Here is the way we can calculate the pdf of A+B and draw the graph, as shown below. The important point to note is that the probability of B = 3 or 4 or 1 depends on the value A assumes. For example, if A = 1, then P[B=3] = 0, whereas if A = 0, then P[B = 3] = 1/6. For sure, the world is complicated, and these dependent random variables show that randomness can be complicated also. Not all sets of random variables follow simple rules of combination. Some require us to think carefully how probability is determined. Sometimes, this involves us in counting arguments. In all cases we look at two important criteria to help us in calculating probability. First, what are the different, mutually exclusive ways of getting a particular outcome? Second, for each of these ways, are they composed of independent events? In the graph above, we look at an outcome (A+B) = 1 and find that there are two ways this can happen. Namely, A = 1 and B = 0, and also A = 0 and B = 1. Note that P[A = 1 and B = 0] = p(1-p) and P[A = 0 and B = 1] = (1-p)/6. These are two mutually exclusive ways of getting A+B = 1, so we add them together to get P[A+B = 1] = p(1-p) + (1-p)/6. It will be useful for you to work your way through the graph above. Questions:
#1. Consider the case where you draw two cards from a 52 card deck without replacement. Now consider the random event that you have drawn two red cards. Explain why that the first and second draws are not statistically independent. #2. Assume A and B are independent random variables.
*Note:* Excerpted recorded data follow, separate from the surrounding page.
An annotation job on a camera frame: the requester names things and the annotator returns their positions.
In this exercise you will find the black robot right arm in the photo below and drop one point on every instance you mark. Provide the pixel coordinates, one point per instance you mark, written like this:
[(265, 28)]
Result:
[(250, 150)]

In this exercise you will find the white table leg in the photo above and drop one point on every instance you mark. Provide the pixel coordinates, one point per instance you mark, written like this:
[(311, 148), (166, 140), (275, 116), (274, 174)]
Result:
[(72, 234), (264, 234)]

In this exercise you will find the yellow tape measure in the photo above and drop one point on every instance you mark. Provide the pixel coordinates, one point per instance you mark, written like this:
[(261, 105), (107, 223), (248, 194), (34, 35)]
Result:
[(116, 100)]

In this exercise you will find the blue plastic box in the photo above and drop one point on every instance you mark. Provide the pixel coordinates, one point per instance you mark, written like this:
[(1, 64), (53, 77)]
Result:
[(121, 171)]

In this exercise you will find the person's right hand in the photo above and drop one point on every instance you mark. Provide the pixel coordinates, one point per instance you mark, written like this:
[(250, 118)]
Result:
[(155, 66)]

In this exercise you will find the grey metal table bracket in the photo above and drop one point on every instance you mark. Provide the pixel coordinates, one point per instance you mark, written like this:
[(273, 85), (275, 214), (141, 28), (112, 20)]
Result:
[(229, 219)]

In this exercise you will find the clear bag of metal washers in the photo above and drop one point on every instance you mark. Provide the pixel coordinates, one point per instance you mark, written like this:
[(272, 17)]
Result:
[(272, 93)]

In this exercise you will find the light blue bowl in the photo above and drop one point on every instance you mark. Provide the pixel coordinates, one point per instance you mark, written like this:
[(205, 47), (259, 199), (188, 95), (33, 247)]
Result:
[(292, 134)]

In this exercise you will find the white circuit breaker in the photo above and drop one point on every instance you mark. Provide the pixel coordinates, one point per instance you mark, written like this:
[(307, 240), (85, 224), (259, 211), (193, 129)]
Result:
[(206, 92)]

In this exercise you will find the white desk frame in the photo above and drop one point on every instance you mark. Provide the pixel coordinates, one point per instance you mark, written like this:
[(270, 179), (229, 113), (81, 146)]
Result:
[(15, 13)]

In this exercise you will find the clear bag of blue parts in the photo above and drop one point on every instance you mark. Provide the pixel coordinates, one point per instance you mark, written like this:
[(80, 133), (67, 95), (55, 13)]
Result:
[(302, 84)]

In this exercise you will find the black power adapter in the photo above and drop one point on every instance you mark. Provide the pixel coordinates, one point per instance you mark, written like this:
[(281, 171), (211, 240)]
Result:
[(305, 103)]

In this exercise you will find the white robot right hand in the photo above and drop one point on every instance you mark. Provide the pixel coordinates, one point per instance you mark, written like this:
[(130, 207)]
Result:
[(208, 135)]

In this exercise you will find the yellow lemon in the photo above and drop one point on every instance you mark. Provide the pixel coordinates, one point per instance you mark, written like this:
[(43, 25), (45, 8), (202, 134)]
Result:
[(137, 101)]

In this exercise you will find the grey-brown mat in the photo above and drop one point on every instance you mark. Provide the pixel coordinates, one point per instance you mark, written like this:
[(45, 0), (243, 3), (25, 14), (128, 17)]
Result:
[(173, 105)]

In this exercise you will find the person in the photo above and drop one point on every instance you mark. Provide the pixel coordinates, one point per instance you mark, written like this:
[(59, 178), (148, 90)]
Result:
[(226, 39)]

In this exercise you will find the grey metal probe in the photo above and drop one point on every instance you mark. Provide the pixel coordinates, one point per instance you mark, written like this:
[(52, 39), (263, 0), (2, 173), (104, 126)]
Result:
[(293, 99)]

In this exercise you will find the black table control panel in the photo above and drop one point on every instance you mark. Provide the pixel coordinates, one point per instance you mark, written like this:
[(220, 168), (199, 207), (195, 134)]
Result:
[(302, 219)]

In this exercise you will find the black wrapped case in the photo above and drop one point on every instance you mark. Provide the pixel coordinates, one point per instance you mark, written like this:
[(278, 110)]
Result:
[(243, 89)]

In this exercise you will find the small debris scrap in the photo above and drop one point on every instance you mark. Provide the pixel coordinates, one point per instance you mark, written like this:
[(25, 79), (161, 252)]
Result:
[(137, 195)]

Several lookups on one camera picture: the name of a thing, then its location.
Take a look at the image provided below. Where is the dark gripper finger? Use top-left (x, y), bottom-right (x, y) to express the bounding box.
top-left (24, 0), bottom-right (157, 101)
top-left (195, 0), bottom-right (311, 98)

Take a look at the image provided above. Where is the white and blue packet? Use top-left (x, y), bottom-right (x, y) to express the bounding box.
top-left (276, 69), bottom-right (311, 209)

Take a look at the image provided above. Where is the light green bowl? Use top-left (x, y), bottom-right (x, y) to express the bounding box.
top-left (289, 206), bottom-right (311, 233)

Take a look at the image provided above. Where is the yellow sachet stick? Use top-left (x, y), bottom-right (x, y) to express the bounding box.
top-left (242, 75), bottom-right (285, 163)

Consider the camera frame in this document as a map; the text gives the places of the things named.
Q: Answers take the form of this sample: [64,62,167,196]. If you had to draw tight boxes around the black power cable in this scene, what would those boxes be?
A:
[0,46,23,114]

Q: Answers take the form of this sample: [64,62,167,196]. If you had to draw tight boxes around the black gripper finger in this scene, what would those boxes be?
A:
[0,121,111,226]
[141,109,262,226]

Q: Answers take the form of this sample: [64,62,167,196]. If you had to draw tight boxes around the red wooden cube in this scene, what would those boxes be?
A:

Therefore, we know that P[A and B] =? #3. Flip a coin twice. Let E1 be the outcome from the first flip and E2 be the outcome from the second flip. Use the factorization principle to prove E1 and E2 and statistically independent. #4. Let A and B be random variables. But, suppose B becomes certain and no longer random. Show that A and B must now be statistical independent. #5. Consider the following Venn diagram showing the probabilities of A and B. Is the equation as it is written correct? Draw the diagram again assuming A and B are independent. How does the equation below the diagram change? #6. Use the following Venn diagram to calculate P[A], P[B], P[A & B], P[A or B]
#7. Use the following Venn diagram to calculate P[A], P[B], P[C], P[A & B &C], P[A & B or C], and P[A&C] #8. In blackjack (or the card game 21), it is claimed that people can raise the odds of winning by counting cards. Does this mean that draws at a black jack table are not independent? Explain.